Aan het College van Bestuur van de Universiteit van Amsterdam
Amsterdam, 18 juni 2015
Geacht College,
De recente berichtgeving in de media over het declaratiegedrag van leden van uw College, alsmede soortgelijk gedrag in andere delen van het hoger onderwijs, hebben bij medewerkers en studenten van ondergetekende groeperingen tot grote verontwaardiging geleid. Kennelijk zijn bij sommige door het College ingediende declaraties overheidsregels overtreden, maar het gaat om meer dan dat. Het uitblijven van een stevige ontkennende reactie van uw kant en de weinig overtuigende toelichting in de publiciteit maken het er niet beter op.

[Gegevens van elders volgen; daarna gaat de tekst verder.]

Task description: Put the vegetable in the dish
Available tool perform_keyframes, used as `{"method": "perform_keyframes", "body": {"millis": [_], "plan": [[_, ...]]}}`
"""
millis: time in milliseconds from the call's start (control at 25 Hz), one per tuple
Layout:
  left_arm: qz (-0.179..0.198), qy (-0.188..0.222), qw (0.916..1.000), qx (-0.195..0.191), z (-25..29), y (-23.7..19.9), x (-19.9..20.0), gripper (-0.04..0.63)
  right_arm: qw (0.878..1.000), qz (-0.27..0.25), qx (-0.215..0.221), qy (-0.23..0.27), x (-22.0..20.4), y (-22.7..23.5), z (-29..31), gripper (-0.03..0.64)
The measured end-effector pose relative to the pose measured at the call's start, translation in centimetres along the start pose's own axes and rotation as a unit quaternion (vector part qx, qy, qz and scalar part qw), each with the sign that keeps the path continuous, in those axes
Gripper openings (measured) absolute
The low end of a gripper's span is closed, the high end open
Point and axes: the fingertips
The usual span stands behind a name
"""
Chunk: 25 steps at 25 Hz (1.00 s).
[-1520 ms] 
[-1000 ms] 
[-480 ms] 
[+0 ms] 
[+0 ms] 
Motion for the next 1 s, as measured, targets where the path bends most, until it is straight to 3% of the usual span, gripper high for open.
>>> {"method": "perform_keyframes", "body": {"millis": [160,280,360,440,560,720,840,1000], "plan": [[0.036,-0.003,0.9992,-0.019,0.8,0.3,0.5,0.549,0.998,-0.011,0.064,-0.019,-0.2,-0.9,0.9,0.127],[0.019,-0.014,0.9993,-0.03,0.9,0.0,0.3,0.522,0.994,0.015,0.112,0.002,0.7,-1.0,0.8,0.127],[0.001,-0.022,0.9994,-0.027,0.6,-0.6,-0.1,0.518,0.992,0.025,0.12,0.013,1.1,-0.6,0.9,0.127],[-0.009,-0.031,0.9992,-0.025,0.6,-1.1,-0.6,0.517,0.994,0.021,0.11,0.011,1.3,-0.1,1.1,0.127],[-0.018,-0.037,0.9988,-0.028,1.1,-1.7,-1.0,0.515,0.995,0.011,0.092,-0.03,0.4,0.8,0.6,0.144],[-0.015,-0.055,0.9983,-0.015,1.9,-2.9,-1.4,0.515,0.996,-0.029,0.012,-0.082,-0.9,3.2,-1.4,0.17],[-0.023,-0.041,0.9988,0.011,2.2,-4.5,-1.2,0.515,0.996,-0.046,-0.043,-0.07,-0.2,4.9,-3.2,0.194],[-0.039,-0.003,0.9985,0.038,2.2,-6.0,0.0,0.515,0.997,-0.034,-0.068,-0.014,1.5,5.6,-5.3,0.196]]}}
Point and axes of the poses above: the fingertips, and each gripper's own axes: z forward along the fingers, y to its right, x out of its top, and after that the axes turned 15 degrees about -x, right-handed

Terwijl er op faculteiten bezuinigd wordt, slecht behandelde flexwerkers op straat worden gezet, onderzoeksbudgetten voor docenten en promovendi verlaagd of geschrapt worden, en er met minimale middelen een hoger opgelegd rendement moet worden gehaald, wordt in de top van de organisatie met formele (declaratie)normen de hand gelicht en belastinggeld gemorst. Gelden die ten goede zouden moeten komen aan onderwijs en onderzoek vloeien weg, zonder deugdelijke verslaglegging, rechtvaardiging of verantwoording. Wij vinden dit alles verwerpelijk en willen dat er zo snel mogelijk volstrekte duidelijkheid wordt geschapen, over de feiten zelf en over hoe dit kon gebeuren. Wij gaan ervan uit dat de na de Maagdenhuisbezetting ingestelde onafhankelijke Financiële Onderzoekscommissie deze kwestie zal bekijken. Wij vinden het echter ook van belang dat zowel uw College zelf en de Raad van Toezicht volledige opening van zaken geeft en aan de academische gemeenschap en aan de samenleving verantwoording aflegt.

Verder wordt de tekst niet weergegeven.